◆ **What this task involves**: Exclude the pictures, then repeat the remaining data exactly.

◆ **Exercise data**:
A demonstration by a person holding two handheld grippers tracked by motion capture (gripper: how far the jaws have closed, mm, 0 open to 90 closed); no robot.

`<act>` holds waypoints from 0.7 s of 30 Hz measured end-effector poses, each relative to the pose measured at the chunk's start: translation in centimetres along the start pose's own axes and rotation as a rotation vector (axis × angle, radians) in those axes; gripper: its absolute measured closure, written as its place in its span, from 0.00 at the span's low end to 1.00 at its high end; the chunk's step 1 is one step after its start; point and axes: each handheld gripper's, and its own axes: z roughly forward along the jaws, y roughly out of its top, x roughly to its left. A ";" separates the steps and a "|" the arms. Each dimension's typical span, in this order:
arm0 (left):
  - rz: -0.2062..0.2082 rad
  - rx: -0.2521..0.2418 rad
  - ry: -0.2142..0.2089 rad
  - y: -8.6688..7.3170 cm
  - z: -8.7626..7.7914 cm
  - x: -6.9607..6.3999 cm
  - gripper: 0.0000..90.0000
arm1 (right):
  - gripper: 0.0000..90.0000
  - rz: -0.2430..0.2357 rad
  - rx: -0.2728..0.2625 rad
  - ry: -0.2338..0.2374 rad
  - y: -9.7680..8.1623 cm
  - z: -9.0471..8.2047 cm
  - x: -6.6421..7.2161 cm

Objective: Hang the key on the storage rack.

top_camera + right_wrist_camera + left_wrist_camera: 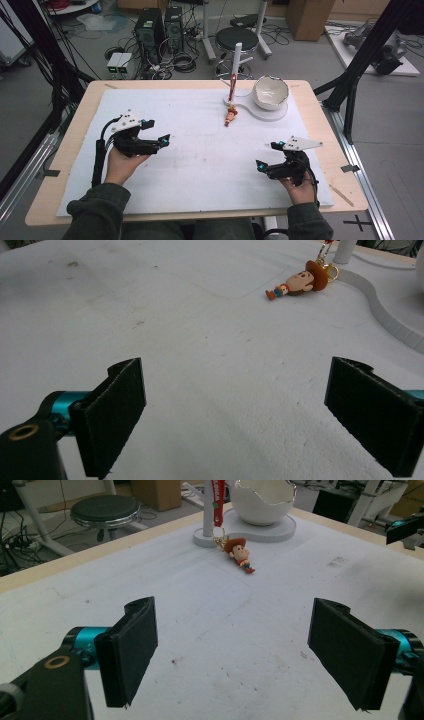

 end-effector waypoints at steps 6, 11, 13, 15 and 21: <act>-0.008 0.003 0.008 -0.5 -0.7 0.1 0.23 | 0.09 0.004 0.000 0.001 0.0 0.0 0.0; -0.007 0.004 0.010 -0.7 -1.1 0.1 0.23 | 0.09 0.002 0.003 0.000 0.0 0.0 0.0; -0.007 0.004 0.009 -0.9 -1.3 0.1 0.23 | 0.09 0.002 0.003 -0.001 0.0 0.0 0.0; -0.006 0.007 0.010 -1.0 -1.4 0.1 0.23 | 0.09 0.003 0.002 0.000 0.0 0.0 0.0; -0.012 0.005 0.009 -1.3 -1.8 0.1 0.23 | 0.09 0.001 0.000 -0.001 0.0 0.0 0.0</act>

◆ **Reply to the task**:
A demonstration by a person holding two handheld grippers tracked by motion capture (gripper: how far the jaws have closed, mm, 0 open to 90 closed); no robot.

`<act>` holds waypoints from 0.7 s of 30 Hz measured end-effector poses, each relative to the pose measured at the chunk's start: translation in centimetres along the start pose's own axes and rotation as a rotation vector (axis × angle, radians) in those axes; gripper: its absolute measured closure, written as its place in its span, from 0.00 at the span's low end to 1.00 at its high end; the chunk's step 1 is one step after its start; point and axes: each handheld gripper's, and its own axes: z roughly forward along the jaws, y roughly out of its top, x roughly to its left. A ";" separates the steps and a "|" the arms. Each dimension's typical span, in this order:
arm0 (left):
  - rz: -0.2062..0.2082 rad
  - rx: -0.2521..0.2418 rad
  - ry: -0.2142..0.2089 rad
  - y: -8.6688..7.3170 cm
  - z: -8.7626..7.7914 cm
  - x: -6.9607..6.3999 cm
  - gripper: 0.0000..90.0000
arm1 (right):
  - gripper: 0.0000..90.0000
  - rz: -0.2430..0.2357 rad
  - rx: -0.2728..0.2625 rad
  - ry: -0.2338..0.2374 rad
  - y: -9.7680..8.1623 cm
  - z: -9.0471..8.2047 cm
  - x: -6.6421..7.2161 cm

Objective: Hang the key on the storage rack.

top_camera + right_wrist_camera + left_wrist_camera: 

 end-effector waypoints at steps 6, 11, 13, 15 and 21: <act>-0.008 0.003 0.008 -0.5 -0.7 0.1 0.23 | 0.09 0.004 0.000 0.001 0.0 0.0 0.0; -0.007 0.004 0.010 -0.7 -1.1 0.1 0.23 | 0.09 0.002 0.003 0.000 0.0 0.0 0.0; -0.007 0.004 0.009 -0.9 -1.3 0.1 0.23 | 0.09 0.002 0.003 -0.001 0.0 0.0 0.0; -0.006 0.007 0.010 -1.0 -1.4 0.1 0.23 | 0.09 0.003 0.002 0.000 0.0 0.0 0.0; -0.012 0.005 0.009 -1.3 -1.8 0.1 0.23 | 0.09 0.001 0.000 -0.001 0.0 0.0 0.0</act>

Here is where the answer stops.